=== Begin Enclosure ===
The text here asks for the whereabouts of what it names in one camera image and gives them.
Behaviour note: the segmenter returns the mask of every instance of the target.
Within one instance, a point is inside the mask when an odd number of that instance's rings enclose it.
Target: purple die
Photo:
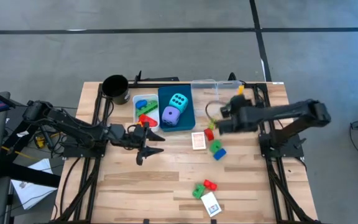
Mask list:
[[[180,110],[173,106],[167,106],[162,113],[161,120],[167,125],[175,126],[179,121]]]

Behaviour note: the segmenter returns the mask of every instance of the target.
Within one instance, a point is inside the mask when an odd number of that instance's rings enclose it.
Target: blue tray
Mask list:
[[[164,109],[169,105],[169,101],[171,100],[172,96],[176,93],[180,93],[187,97],[189,102],[185,111],[180,115],[178,124],[176,126],[169,126],[162,122],[161,116]],[[160,112],[160,128],[165,132],[186,131],[193,129],[194,126],[196,126],[190,85],[167,86],[158,88],[158,109]]]

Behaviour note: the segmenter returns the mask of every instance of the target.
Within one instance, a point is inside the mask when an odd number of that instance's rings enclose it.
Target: black cup
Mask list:
[[[122,105],[129,101],[128,80],[122,75],[112,75],[105,79],[102,84],[102,91],[107,98],[112,99],[117,105]]]

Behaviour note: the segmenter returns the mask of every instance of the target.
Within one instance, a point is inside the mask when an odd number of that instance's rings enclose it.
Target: cyan die
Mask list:
[[[180,110],[180,113],[183,113],[187,107],[188,100],[182,94],[176,93],[173,95],[171,100],[169,101],[169,105]]]

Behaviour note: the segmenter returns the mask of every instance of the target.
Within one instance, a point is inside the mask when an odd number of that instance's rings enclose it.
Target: paper sheet
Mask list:
[[[42,159],[41,161],[29,166],[29,168],[35,170],[43,170],[44,172],[53,174],[50,168],[49,159]],[[42,199],[44,199],[46,196],[52,193],[53,190],[57,190],[57,188],[55,187],[46,187],[46,186],[23,182],[19,180],[11,180],[11,181],[17,192],[17,195],[19,196],[21,203],[25,203],[26,201],[30,200],[33,197],[37,197],[45,194],[42,197],[34,198],[29,202],[27,202],[26,204],[24,204],[23,208],[26,210],[33,207],[38,202],[40,202]]]

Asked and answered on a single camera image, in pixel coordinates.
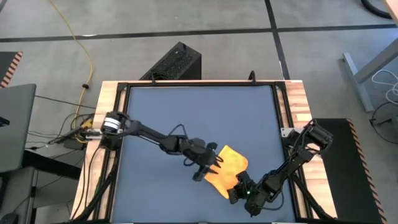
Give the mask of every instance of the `black box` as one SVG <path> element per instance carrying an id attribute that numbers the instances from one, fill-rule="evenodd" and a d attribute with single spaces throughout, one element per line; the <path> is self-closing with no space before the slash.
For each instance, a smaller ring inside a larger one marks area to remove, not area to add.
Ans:
<path id="1" fill-rule="evenodd" d="M 178 42 L 140 80 L 201 80 L 201 53 Z"/>

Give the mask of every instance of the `white cable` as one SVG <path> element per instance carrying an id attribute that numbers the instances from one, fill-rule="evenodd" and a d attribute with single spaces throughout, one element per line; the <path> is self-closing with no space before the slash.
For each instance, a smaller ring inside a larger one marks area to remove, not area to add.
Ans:
<path id="1" fill-rule="evenodd" d="M 395 84 L 391 84 L 391 83 L 385 83 L 385 82 L 374 81 L 374 77 L 375 77 L 376 75 L 378 75 L 379 73 L 381 73 L 381 72 L 387 72 L 388 74 L 391 74 L 393 77 L 396 78 L 397 82 L 396 82 Z M 390 71 L 388 71 L 388 70 L 380 70 L 380 71 L 376 72 L 376 73 L 372 76 L 372 82 L 377 83 L 377 84 L 392 86 L 392 88 L 386 92 L 386 99 L 387 99 L 390 103 L 392 103 L 392 104 L 394 104 L 394 105 L 398 105 L 398 102 L 396 102 L 396 101 L 394 101 L 394 100 L 390 100 L 390 98 L 388 97 L 388 94 L 389 94 L 390 92 L 392 92 L 392 94 L 394 94 L 395 96 L 398 96 L 398 77 L 397 77 L 397 75 L 395 75 L 394 73 L 392 73 L 392 72 L 390 72 Z"/>

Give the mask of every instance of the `orange warning stripe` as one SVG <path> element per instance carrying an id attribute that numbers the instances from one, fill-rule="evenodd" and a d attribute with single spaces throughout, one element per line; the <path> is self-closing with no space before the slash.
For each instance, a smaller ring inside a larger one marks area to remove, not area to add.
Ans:
<path id="1" fill-rule="evenodd" d="M 378 208 L 378 212 L 380 214 L 381 222 L 383 224 L 387 224 L 387 219 L 386 219 L 386 216 L 384 214 L 384 210 L 382 209 L 382 206 L 381 206 L 381 203 L 380 203 L 380 199 L 379 199 L 379 195 L 377 194 L 376 188 L 375 188 L 375 186 L 373 184 L 373 180 L 372 180 L 370 171 L 368 169 L 368 165 L 367 165 L 367 163 L 365 161 L 365 156 L 363 154 L 362 147 L 359 144 L 358 136 L 356 135 L 356 131 L 355 131 L 355 128 L 354 128 L 354 123 L 353 123 L 353 121 L 351 119 L 347 119 L 347 121 L 349 122 L 349 126 L 351 128 L 351 133 L 353 134 L 353 137 L 354 137 L 355 145 L 356 145 L 356 148 L 357 148 L 358 153 L 359 153 L 359 158 L 361 158 L 361 160 L 362 160 L 362 165 L 363 165 L 365 174 L 366 174 L 366 176 L 368 178 L 369 186 L 370 186 L 370 188 L 372 190 L 372 194 L 373 194 L 373 197 L 374 197 L 374 203 L 376 204 L 376 206 Z"/>
<path id="2" fill-rule="evenodd" d="M 14 59 L 12 59 L 8 71 L 6 72 L 6 75 L 3 77 L 2 80 L 0 80 L 0 88 L 5 88 L 10 84 L 11 78 L 14 75 L 14 72 L 17 69 L 19 62 L 21 61 L 22 54 L 22 52 L 18 52 L 17 54 L 15 54 Z"/>

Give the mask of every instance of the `yellow cloth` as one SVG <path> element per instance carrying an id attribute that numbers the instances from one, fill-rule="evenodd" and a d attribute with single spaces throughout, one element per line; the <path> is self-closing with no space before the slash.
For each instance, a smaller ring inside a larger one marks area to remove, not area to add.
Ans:
<path id="1" fill-rule="evenodd" d="M 224 146 L 218 156 L 224 160 L 224 162 L 220 162 L 221 168 L 211 166 L 211 169 L 218 174 L 207 173 L 205 180 L 211 183 L 224 198 L 229 199 L 227 190 L 232 189 L 238 183 L 236 174 L 248 168 L 248 160 L 229 146 Z"/>

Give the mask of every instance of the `concrete floor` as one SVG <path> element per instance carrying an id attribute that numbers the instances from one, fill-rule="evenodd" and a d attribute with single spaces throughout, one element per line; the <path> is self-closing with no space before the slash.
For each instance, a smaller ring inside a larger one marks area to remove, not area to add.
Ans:
<path id="1" fill-rule="evenodd" d="M 179 30 L 270 28 L 263 0 L 54 0 L 77 35 L 123 34 Z M 374 1 L 382 7 L 381 1 Z M 277 27 L 320 27 L 393 24 L 363 9 L 357 0 L 271 0 Z M 46 0 L 8 0 L 0 11 L 0 39 L 51 37 L 69 32 Z M 368 159 L 387 219 L 398 220 L 397 145 L 379 138 L 346 76 L 342 59 L 351 53 L 362 67 L 398 37 L 398 29 L 361 29 L 279 33 L 291 79 L 304 81 L 313 117 L 353 119 Z M 283 79 L 272 33 L 216 34 L 84 40 L 95 75 L 83 104 L 95 106 L 104 80 L 136 80 L 178 41 L 202 53 L 203 79 Z M 37 94 L 77 102 L 89 72 L 84 52 L 74 41 L 4 42 L 0 51 L 23 51 L 11 85 L 35 83 Z M 387 67 L 398 73 L 398 60 Z M 367 83 L 373 103 L 384 102 L 383 86 Z M 71 105 L 35 99 L 30 130 L 57 133 Z M 82 113 L 92 110 L 83 109 Z M 68 152 L 60 146 L 39 149 L 45 156 Z M 74 164 L 74 152 L 60 160 Z M 55 177 L 40 174 L 39 186 Z M 66 203 L 77 182 L 62 179 L 38 193 L 37 223 L 68 219 Z"/>

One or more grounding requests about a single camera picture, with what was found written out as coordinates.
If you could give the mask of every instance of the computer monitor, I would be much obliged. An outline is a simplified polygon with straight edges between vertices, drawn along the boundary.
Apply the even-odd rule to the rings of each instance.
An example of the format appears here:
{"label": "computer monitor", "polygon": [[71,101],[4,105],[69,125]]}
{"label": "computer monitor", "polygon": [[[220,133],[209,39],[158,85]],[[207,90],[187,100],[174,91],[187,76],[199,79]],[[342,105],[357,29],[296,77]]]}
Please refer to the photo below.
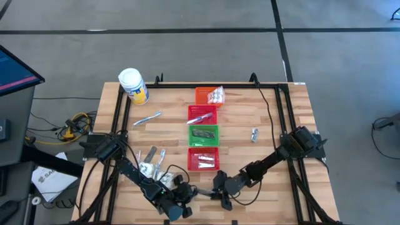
=== End Enclosure ===
## TASK DIRECTIONS
The word "monitor" may appear in lines of the entries. State how many lines hold it, as a number alone.

## SOLUTION
3